La giornata mondiale del rifugiato

Il 13 gennaio si celebrerà la 99ª giornata mondiale del migrante e del rifugiato. L’appuntamento segue a poca distanza la prima edizione della giornata mondiale del migrante, festeggiata il 18 dicembre. E il 20 giugno ricorrerà la giornata mondiale del rifugiato. Tante celebrazioni importanti che rischiano però di restare fini a se stesse in un mondo sempre più chiuso all’altro.  

Il 13 gennaio è diventata la giornata mondiale del migrante e del rifugiato nel 1914 per volontà di papa Benedetto XV, eletto al soglio pontificio poche settimane dopo lo scoppio della prima Guerra Mondiale. I motivi dietro alla scelta di istituire una tale giornata erano dettati dagli orrori delle guerra, dai profughi e dagli sfollati ma anche dal fenomeno dell’emigrazione italiana. 

Il 20 giugno è diventata giornata mondiale del rifugiato nel 2001 in seguito alla decisione dell’Assemblea Generale dell’Onu che, con una risoluzione adottata all’unanimità, ha deciso di dedicare una giornata mondiale ai rifugiati, per riaffermare i valori sui quali sono basati gli accordi internazionali in materia di protezione dei rifugiati. É stato scelto il 20 giugno perché coincidente con la data in cui si celebra la Giornata africana del rifugiato.

L’ultima in ordine di creazione è la giornata mondiale del migrante del 18 dicembre, festeggiata per la prima volta il dicembre scorso. La scelta delle data è legata al 18 dicembre 1990 quando l’Assemblea Generale dell’ONU adottò la Convenzione internazionale sulla protezione dei diritti dei lavoratori migranti e dei membri delle loro famiglie.

Nell’articolo 2 della suddetta Convenzione si legge “l’espressione ‘lavoratori migranti’ designa le persone che eserciteranno, esercitano o hanno esercitato una attività remunerata in uno stato cui loro non appartengono”. Nel preambolo si precisa che i lavoratori migranti possono essere provvisti o sprovvisti di documenti, e la distinzione viene ribadita altre volte, ma la terza parte sottolinea che i diritti umani devono essere garantiti per tutti, lavoratori in situazione “regolare” e “irregolare”. La convenzione è entrata in vigore solo il primo luglio 2003, dopo tredici anni, il tempo necessario affinché almeno venti paesi la ratificassero. Oggi siamo a 46; l’ultima ratifica è stata quella dell’Indonesia, il 31 maggio 2012. Nessun paese dell’Unione europea l’ha ratificata, gli Stati Uniti nemmeno. Neppure il Canada.

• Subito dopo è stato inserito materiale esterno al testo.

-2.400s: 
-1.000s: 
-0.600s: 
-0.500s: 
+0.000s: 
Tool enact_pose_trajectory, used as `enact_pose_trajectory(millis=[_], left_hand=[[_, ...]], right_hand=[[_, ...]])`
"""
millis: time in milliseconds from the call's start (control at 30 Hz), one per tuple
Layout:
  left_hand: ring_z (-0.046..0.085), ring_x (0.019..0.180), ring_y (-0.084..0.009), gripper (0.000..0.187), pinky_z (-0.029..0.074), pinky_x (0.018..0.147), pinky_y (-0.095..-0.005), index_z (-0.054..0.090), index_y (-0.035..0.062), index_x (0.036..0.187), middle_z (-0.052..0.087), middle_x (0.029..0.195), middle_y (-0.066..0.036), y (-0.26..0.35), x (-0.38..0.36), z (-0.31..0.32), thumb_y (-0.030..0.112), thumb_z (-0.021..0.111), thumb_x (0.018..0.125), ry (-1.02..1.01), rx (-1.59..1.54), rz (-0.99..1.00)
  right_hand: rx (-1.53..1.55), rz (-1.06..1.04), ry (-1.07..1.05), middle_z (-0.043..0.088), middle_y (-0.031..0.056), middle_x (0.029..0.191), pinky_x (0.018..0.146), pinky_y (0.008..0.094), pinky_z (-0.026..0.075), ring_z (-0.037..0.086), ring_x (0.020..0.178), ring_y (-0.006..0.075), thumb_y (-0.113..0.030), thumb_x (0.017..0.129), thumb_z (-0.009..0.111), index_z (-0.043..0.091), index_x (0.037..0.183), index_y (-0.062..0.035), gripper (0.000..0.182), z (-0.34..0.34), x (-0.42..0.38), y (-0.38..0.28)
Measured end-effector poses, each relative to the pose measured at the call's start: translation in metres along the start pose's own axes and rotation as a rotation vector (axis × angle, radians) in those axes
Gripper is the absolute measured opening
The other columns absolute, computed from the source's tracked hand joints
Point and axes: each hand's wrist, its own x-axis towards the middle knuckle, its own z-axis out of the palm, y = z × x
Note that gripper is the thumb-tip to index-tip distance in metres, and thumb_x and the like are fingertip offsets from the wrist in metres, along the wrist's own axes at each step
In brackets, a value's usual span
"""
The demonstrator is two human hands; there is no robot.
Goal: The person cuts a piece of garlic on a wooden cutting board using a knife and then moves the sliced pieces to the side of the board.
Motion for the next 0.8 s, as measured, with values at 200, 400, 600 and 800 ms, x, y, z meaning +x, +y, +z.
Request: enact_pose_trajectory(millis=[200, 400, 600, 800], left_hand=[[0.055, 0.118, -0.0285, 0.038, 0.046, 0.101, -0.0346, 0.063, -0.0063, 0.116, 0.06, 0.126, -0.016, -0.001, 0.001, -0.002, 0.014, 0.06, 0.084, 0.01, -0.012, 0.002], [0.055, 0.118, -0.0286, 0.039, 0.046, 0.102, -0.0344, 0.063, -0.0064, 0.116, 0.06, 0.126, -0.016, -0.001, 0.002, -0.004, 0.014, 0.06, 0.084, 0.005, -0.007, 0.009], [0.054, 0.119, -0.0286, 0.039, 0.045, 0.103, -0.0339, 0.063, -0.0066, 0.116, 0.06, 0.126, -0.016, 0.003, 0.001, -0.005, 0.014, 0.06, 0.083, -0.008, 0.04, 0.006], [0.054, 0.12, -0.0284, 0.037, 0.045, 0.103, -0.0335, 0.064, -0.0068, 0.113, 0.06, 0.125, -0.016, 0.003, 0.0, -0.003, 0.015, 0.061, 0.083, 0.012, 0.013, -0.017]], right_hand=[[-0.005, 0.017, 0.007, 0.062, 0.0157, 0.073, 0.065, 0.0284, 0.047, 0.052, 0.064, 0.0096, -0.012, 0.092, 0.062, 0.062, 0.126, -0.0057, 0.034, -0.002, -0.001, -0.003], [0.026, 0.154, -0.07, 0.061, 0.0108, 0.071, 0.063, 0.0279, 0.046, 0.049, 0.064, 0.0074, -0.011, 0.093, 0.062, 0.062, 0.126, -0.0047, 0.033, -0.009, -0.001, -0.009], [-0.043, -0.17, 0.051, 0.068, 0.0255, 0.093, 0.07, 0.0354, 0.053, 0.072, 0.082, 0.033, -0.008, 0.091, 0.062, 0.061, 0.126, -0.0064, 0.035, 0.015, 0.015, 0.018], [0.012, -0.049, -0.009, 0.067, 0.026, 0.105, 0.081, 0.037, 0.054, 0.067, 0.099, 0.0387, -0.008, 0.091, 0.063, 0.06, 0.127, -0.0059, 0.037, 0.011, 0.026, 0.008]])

Oggi ci sentiamo tutti uniti nelle celebrazioni delle giornate mondiali del migrante e del rifugiato. E per “migrante” e “rifugiato” non s’intende colui che aspetta un atto di cortesia (e attenzione) da parte dei paesi latitanti di cui sopra, fra cui anche l’Italia, ma una creatura impalpabile che celebriamo, troppo spesso a loro insaputa e di conseguenza in loro assenza.

Fra i migranti celebrati alcuni sono ancora in viaggio ma molti sono giunti a destinazione, diventando così migrati. E lì hanno trovato non l’ospitalità, declamata come necessaria nelle giornate mondiali, ma indifferenza, sguardi che li attraversano come se non esistessero. E quando improvvisamente qualcuno li vede, ne parla, sono gli “immigrati”. O “i richiedenti asilo”, i “profughi”, i “migranti”. Dal 2008 la Carta di Roma esorta i giornalisti a non confondere questi termini e a non usarne di inappropriati, come l’inestirpabile “clandestino”. È un documento prezioso, com’è prezioso il lavoro legato alle giornate mondiali ma è necessario ricordare che la sostanza delle persone è altrove.